Rent share's analysis is interesting, but not accurate since he uses an outlier data point instead of a median or mean example for comparison purposes.  In addition, he doesn't use cost of capital in the equation which needs to be factored in since WorldMark credits cost more than Wyndham points.  Lastly, if he wants to use a rental model for WorldMark, he must also use a rental model for Wyndham.  You can still rent Wyndham reservations, you just can't do transfer points any longer.  And, when you rent a reservation from a platinum owner, you get a steep discount for reservations less than 60 days from check in.  So,  even though there is an added guest confirmation fee, the deal can be much better.


----------



## Jya-Ning (Sep 16, 2009)

Cathyb said:


> rentshare: I am sorry, I got a little lost
> 
> Here is the possible trade:  2BR Worldmark Red Season Yellowstone exchange (13,500 credits) for the week before Mardi Gras (but not including Mardi Gras Big Day) at Wyndham Belle Maison in New Orleans for either 1 or 2 BR. I think BM's value for 1 BR is 189,000 points plus $756. fees.
> 
> Now in baby talk, how do I compare  ?



JMHO

It is an exchange, so you have to determine if you like the deal or not.  If you think it is acceptable, it is, if you just try to put a value, it will not working as that.

For example, use Brain's example, I could argue that before Wyndham stop the renting method, it is from $5 to $6 per 1K, so I could say it probably is $5.25 per 1K for Wyndham.  That gives you a very different ratio.

On the other hand, if you just renting from some Plantimun VIP, they may willing to give you the benefit of discount and upgrade.  So you may get 2 Bd like 94.5K if they can get it.

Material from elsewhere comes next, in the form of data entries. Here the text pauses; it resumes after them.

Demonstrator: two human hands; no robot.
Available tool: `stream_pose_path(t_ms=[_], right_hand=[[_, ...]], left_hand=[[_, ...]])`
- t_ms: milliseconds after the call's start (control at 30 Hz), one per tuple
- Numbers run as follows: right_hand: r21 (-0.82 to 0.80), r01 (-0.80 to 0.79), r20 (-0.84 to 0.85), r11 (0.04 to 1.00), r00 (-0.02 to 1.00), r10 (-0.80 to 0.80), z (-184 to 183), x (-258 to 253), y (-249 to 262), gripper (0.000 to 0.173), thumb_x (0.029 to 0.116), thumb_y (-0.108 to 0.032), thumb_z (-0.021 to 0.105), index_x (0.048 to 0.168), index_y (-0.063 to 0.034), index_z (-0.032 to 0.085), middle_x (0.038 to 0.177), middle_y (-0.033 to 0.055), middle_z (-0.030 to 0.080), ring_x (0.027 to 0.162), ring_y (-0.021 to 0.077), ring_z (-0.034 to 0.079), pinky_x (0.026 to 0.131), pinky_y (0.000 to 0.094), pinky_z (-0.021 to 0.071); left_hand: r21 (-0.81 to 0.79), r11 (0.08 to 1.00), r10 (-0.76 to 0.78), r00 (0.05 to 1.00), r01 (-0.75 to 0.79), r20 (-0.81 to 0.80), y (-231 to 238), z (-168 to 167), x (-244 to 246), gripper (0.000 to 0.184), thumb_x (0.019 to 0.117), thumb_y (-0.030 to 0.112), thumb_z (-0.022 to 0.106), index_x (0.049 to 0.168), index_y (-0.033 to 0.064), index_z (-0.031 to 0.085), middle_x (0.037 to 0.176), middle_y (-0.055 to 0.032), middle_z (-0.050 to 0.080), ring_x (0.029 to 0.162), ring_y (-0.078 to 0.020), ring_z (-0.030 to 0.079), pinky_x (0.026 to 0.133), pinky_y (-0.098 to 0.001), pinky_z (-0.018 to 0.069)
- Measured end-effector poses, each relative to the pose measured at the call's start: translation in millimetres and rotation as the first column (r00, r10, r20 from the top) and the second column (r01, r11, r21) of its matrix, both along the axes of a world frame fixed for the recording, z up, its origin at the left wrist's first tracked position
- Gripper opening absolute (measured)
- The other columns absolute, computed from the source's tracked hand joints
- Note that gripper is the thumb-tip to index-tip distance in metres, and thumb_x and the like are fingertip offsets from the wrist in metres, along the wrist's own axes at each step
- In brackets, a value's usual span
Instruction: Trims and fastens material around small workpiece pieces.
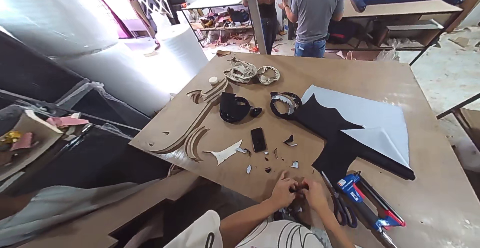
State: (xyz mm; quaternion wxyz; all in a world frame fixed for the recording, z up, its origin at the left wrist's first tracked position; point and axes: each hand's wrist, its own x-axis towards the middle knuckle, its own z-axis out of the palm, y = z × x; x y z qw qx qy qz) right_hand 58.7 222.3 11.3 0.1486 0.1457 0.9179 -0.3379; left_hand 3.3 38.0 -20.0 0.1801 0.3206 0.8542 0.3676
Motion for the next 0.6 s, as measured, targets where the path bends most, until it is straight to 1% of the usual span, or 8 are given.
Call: stream_pose_path(t_ms=[33, 100, 167, 233, 333, 433, 533, 600], right_hand=[[-0.027, 0.027, -0.045, 0.999, 0.999, -0.028, -2, 4, -1, 0.013, 0.0894, -0.012, 0.072, 0.102, -0.0127, 0.076, 0.103, 0.0088, 0.074, 0.102, 0.0265, 0.07, 0.094, 0.0511, 0.0557], [-0.036, 0.11, -0.201, 0.993, 0.973, -0.115, 1, 24, -2, 0.012, 0.0943, -0.014, 0.07, 0.103, -0.0103, 0.077, 0.104, 0.0097, 0.074, 0.103, 0.0261, 0.071, 0.095, 0.0494, 0.0568], [0.086, 0.274, -0.3, 0.958, 0.924, -0.238, 20, 49, 7, 0.023, 0.1002, -0.022, 0.063, 0.113, -0.0067, 0.074, 0.114, 0.0176, 0.07, 0.111, 0.0338, 0.067, 0.098, 0.0527, 0.0557], [0.276, 0.451, -0.346, 0.849, 0.871, -0.35, 35, 82, 30, 0.042, 0.1013, -0.037, 0.06, 0.123, -0.0024, 0.069, 0.125, 0.0276, 0.064, 0.121, 0.0455, 0.06, 0.102, 0.0579, 0.051], [0.379, 0.505, -0.173, 0.775, 0.862, -0.477, 36, 127, 57, 0.075, 0.0914, -0.053, 0.071, 0.142, -0.0002, 0.054, 0.143, 0.0344, 0.049, 0.135, 0.0536, 0.046, 0.11, 0.0656, 0.0409], [0.408, 0.477, -0.169, 0.779, 0.878, -0.449, 27, 116, 79, 0.082, 0.0867, -0.05, 0.079, 0.149, -0.0073, 0.048, 0.142, 0.0336, 0.048, 0.128, 0.0553, 0.048, 0.102, 0.0697, 0.044], [0.401, 0.459, -0.049, 0.793, 0.875, -0.482, 34, 113, 88, 0.091, 0.0856, -0.051, 0.08, 0.157, -0.014, 0.038, 0.147, 0.0366, 0.04, 0.13, 0.0601, 0.043, 0.102, 0.0745, 0.0407], [0.37, 0.441, 0.007, 0.818, 0.879, -0.477, 35, 114, 100, 0.086, 0.0892, -0.05, 0.077, 0.157, -0.0146, 0.039, 0.145, 0.0349, 0.045, 0.13, 0.0582, 0.045, 0.101, 0.0735, 0.0414]], left_hand=[[0.014, 1.0, 0.005, 1.0, -0.005, -0.026, 0, 0, 0, 0.025, 0.0878, 0.024, 0.074, 0.111, 0.0134, 0.076, 0.102, 0.0033, 0.077, 0.114, -0.0094, 0.067, 0.129, -0.0427, 0.0169], [0.022, 0.999, 0.032, 0.998, -0.03, -0.053, 0, 1, 2, 0.023, 0.089, 0.027, 0.075, 0.109, 0.0159, 0.077, 0.099, 0.0036, 0.077, 0.111, -0.0096, 0.068, 0.129, -0.0462, 0.0164], [-0.026, 0.995, 0.089, 0.992, -0.091, -0.091, 0, 5, -1, 0.024, 0.0881, 0.041, 0.076, 0.105, 0.0241, 0.079, 0.111, -0.0004, 0.073, 0.128, -0.0235, 0.057, 0.126, -0.0516, 0.0253], [-0.072, 0.99, 0.108, 0.981, -0.121, -0.162, 0, 2, 1, 0.029, 0.0884, 0.053, 0.073, 0.103, 0.0285, 0.08, 0.118, -0.0066, 0.071, 0.134, -0.0329, 0.053, 0.126, -0.0587, 0.0189], [-0.138, 0.984, 0.096, 0.985, -0.117, -0.144, -9, -11, 18, 0.029, 0.0882, 0.054, 0.073, 0.1, 0.0285, 0.08, 0.12, -0.0069, 0.069, 0.138, -0.0359, 0.047, 0.126, -0.0619, 0.0156], [-0.049, 0.994, 0.091, 0.988, -0.098, -0.128, -3, -16, 9, 0.025, 0.0925, 0.046, 0.073, 0.106, 0.0254, 0.079, 0.116, -0.002, 0.071, 0.137, -0.0303, 0.048, 0.126, -0.0632, 0.0079], [0.07, 0.987, 0.156, 0.974, -0.146, -0.165, -2, -20, 11, 0.022, 0.091, 0.043, 0.075, 0.1, 0.0232, 0.08, 0.105, 0.0013, 0.074, 0.125, -0.0253, 0.059, 0.126, -0.0639, 0.0091], [0.092, 0.984, 0.163, 0.973, -0.15, -0.162, -1, -20, 12, 0.021, 0.0907, 0.041, 0.076, 0.099, 0.0213, 0.08, 0.103, 0.0015, 0.075, 0.121, -0.0242, 0.061, 0.125, -0.0648, 0.0093]])
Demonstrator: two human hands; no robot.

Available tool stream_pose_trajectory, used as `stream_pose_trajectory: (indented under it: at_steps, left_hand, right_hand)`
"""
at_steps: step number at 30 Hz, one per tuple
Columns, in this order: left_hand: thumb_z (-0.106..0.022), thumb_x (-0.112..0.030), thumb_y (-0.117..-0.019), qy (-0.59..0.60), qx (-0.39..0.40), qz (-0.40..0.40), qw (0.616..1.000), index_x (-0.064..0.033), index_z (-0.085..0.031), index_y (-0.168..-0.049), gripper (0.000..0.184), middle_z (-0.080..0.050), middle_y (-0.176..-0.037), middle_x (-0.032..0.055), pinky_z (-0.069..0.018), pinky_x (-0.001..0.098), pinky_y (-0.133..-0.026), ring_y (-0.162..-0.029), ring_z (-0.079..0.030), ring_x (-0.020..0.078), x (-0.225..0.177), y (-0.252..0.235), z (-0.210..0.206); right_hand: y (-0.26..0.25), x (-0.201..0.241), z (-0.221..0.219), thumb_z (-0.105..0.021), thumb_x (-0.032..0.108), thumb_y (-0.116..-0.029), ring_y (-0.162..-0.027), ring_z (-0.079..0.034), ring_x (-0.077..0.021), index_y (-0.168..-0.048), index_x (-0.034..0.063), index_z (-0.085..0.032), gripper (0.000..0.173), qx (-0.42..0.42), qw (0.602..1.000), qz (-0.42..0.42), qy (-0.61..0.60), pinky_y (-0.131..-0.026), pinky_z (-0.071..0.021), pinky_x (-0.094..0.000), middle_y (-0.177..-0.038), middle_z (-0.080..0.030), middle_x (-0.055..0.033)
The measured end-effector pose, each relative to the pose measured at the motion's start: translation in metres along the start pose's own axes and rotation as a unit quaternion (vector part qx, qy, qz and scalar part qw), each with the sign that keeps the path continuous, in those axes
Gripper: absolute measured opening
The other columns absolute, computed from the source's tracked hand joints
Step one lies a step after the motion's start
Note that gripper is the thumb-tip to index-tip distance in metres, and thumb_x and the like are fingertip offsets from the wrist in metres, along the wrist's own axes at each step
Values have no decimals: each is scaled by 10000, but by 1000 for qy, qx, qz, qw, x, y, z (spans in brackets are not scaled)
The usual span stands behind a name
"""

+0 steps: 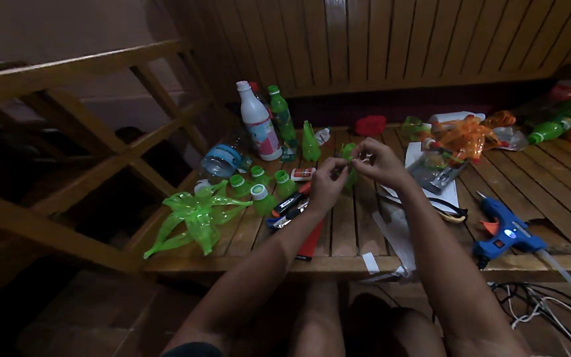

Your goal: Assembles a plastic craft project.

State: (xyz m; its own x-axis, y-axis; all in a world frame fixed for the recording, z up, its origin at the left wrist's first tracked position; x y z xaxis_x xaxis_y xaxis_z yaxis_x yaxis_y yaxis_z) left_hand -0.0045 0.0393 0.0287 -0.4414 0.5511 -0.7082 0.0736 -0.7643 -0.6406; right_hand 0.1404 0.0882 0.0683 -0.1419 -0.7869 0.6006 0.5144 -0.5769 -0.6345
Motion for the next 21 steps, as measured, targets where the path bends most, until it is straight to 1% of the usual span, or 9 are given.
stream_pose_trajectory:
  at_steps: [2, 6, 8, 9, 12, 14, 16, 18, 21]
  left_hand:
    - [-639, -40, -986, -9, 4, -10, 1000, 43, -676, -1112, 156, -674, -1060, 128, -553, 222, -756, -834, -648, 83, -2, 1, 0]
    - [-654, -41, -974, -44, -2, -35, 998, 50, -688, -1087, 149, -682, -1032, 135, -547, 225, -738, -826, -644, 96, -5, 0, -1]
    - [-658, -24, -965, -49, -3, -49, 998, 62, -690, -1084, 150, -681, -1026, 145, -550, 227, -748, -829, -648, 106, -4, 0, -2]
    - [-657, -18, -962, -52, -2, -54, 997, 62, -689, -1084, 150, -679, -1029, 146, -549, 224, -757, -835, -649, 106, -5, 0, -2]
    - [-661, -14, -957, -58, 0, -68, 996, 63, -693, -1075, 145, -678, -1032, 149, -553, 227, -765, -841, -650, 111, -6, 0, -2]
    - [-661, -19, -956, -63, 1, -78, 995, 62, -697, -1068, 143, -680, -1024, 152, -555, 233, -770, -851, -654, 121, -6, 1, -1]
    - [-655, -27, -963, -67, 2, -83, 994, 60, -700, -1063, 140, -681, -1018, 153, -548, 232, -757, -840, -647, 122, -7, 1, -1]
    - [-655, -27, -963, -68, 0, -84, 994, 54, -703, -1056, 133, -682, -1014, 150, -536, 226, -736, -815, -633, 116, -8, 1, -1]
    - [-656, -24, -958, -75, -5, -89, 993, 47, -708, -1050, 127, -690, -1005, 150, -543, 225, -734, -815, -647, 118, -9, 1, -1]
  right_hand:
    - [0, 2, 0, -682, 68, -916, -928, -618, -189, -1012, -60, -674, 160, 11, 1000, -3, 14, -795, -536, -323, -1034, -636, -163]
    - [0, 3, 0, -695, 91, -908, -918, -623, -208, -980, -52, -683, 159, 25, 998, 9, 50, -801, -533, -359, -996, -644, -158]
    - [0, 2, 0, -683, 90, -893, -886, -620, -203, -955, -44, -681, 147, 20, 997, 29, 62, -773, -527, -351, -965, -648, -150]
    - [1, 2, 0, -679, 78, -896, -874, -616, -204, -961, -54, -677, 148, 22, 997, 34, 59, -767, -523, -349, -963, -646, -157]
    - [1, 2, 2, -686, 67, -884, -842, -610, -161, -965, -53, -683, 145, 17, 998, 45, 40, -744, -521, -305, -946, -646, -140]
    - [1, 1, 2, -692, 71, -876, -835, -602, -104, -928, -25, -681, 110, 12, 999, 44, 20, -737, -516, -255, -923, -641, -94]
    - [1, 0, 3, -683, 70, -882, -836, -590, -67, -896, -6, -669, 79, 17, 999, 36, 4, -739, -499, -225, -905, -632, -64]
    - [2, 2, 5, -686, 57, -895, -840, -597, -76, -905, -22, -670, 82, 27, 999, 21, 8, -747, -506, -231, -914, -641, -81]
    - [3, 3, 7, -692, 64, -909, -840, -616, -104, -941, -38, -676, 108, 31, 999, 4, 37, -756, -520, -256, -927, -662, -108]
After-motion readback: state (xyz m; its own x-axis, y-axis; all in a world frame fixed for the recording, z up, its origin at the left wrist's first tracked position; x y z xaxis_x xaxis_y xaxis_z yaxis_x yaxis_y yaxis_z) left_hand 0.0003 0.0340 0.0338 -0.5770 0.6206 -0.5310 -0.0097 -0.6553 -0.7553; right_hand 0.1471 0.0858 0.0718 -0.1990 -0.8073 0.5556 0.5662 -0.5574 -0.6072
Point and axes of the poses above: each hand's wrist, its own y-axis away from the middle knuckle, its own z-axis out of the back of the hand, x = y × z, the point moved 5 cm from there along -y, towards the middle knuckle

Most of the time, exchange happens between friends, not for commerical.

And some reservation is hard to get then the other.  Some maybe hard just for that system, but if you go through other system, you may get easier choice.  Some units are much bettter than the other.

You have to make decision if you think you are willing to reserve for someone on the WM side for Yellowstone for 2 BD red season for the price of 1BD at New Orlando before Mardi Gras or not.  You may have strong reason to go there at that week, and may know you will not be able to use your 10,000 WM credit anyway.

The point are in the range per usuage wise.  The exchange can not get to exact, as long as it is in the range, it can be a possible exchange.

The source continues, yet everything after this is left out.